Странница, будто любуясь предзакатным лесом, сделала вид, что не слышит.
— Благодать-то какая! — с притворным удивлением проговорила она, как бы про себя.
— Да, благодать у нас тут за милу душу, — негромко подхватил старик, с любопытством поглядывая на свою пассажирку.
По тому, как пренебрегла его услугами старушонка и как избегает разговора молодая, он догадался, что обе женщины — странствующие христианки. Ему не раз приходилось встречаться с людьми этого религиозного толка, он знал их обычай скрываться и отмалчиваться, но беременную скрытницу видел впервые.
— Вас, мила душа, не обгоняла ли баба в полушалке?.. На пегой лошаденке? — помолчав, опять спросил он.
— И раненый солдат? — почему-то обрадовавшись, не выдержала Агапита, смутилась и ответила рывком: — Проехали.
— Проехали?! Слава богу. Раненый, говоришь? Писал: мол, в голову и в руку; полгода в гошпитале отлеживался, а теперь домой до особенного приказу. Сын это мой, Николай Трофимыч Юрков, а с ним сноха Лизавета. Я, значит, Трофим Фомич, а он Николай Трофимыч. Полеводом робил до войны-то, в нашем же Узаре; а теперь вот, вишь, отвоевался. По телеграфу отбил: мол, еду, встретьте, а где встретить — не выяснил. Может, на станции, может, на разъезде. От нас дотуда и досюда по тринадцать верст. По тринадцать до станции и до разъезда, вот и гадай: где? Тогда мы так: сноха на разъезд, а я на станцию; и выходит, что ей подфартило… И ладно, и опять живем за милу душу!
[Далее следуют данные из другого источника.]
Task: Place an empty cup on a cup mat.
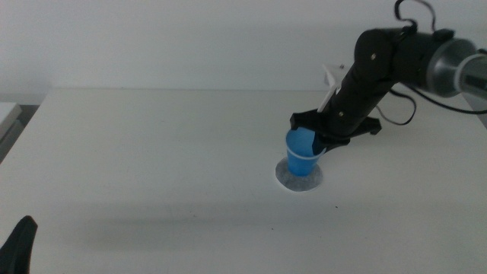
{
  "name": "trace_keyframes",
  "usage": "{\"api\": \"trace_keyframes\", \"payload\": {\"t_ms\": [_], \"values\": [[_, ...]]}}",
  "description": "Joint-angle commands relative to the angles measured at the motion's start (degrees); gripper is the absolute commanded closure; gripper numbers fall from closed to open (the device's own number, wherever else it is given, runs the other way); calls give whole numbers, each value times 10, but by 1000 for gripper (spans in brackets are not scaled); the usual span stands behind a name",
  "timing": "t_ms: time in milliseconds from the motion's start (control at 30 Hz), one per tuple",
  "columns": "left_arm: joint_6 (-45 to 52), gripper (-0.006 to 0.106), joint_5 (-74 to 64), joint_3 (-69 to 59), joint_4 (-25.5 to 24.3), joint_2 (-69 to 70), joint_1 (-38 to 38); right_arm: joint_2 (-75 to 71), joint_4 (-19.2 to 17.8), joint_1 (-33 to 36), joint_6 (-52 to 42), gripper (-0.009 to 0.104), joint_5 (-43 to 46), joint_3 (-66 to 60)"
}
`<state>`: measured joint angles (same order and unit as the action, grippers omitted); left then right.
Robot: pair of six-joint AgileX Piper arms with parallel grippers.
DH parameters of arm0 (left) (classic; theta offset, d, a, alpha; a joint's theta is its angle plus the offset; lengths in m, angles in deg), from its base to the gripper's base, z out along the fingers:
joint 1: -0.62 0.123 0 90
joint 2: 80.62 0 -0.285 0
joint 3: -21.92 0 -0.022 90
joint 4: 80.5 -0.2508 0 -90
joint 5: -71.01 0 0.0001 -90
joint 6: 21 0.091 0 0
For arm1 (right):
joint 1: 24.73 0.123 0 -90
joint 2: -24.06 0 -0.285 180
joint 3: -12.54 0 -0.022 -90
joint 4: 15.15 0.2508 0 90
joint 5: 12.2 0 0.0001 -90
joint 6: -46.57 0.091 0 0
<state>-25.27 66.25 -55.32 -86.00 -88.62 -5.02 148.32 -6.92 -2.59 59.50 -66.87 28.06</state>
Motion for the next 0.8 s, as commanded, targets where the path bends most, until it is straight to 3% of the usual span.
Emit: {"api": "trace_keyframes", "payload": {"t_ms": [0, 133, 233, 567, 700, 767], "values": [[-2, 7, 7, 0, 4, 2, -1, 12, -6, 1, 2, 97, 9, 5], [-2, 7, 7, 0, 4, 2, -1, 26, -5, 1, 1, 97, 12, 7], [-2, 7, 7, 0, 4, 2, -1, 27, -5, 1, -3, 90, 18, 7], [-2, 7, 7, 0, 4, 2, -1, -4, 9, 1, -47, 24, 2, 11], [-2, 7, 7, 0, 4, 2, -1, -75, 4, -5, -77, 12, -25, 11], [-2, 7, 7, 0, 4, 2, -1, -120, -27, -7, -80, 12, -36, 9]]}}
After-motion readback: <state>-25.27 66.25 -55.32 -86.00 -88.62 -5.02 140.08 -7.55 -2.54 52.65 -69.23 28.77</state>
Он засмеялся, и Агапита увидела, как на его темных поредевших ресницах заблестели слезинки, а из-под седых нахохленных усов на какое-то мгновение высунулся кончик языка. Пожалуй, рассмеялась бы и Агапита — она любила поддержать чужую радость, — если бы снова вдруг не заломило поясницу. Женщина досадовала на себя, что опрометчиво поступила, сев в тарантас, — на ходу было легче, — но слезать теперь уже не хотела: она почти год не слыхала живой человеческой речи.
— Заживем опять, — с прежней взволнованностью продолжал старик. — В колхозе живем-то, по имени Азина. Герой это был в наших местах на гражданской войне — товарищ, значит, Азин. Вот и зовемся: азинцы. Ничего название, ловкое, помнимое. Кому ни скажись — знают Азина. Старый-то Узар вроде позабыли, азинцы — и вся недолга. Живе-ем. Война вот только прищемила. Людей маловато, мила душа! Бабы-поплакушки, ребята-стригунки да мы, дряхлятина — соплей перешибешь, вот те и все добытчики. А робим да еще соседям в «Заре» помогаем! Оно, конечно, кабы не мэтэест, давно бы шары под лоб увели, под холстину бы. Тошно бы без машин пришлося, хоть куда подерни, тошно! Сам-то я нынче не того — был, видно, конь, да изъездился. Семьдесят с привеском на загорбке да девятерых детей воспитал. Одначе копошуся где шатко, где валко. По зимам, по веснам у амбаров ночую, летом вот на этом Рыжке хлеба на полях стерегу. Тоже нужна человечья стать, козла на коня не посадишь. Да, люди-человеки. Мало у нас в колхозе людей, ой мало!.. А ведь есть они, люди-то, в миру, мила душа. Под новый год довелось мне в городу побывать, на базаре тамошнем, — чудо!.. Народищу, что вот этот лес, — темень! Один стоит всякую труху насылат, другой ходит бритву продает, третий кармашковые старые часы за новые втират… Все, видать, мастера спекулянтичать, оторви да брось! Эх, думаю, в колхоз бы вас, лоботрясов, под милицией бы… Да мало ли еще таких, которы шалтай-болтай, а вот поесть-то каждому за милу душу охота!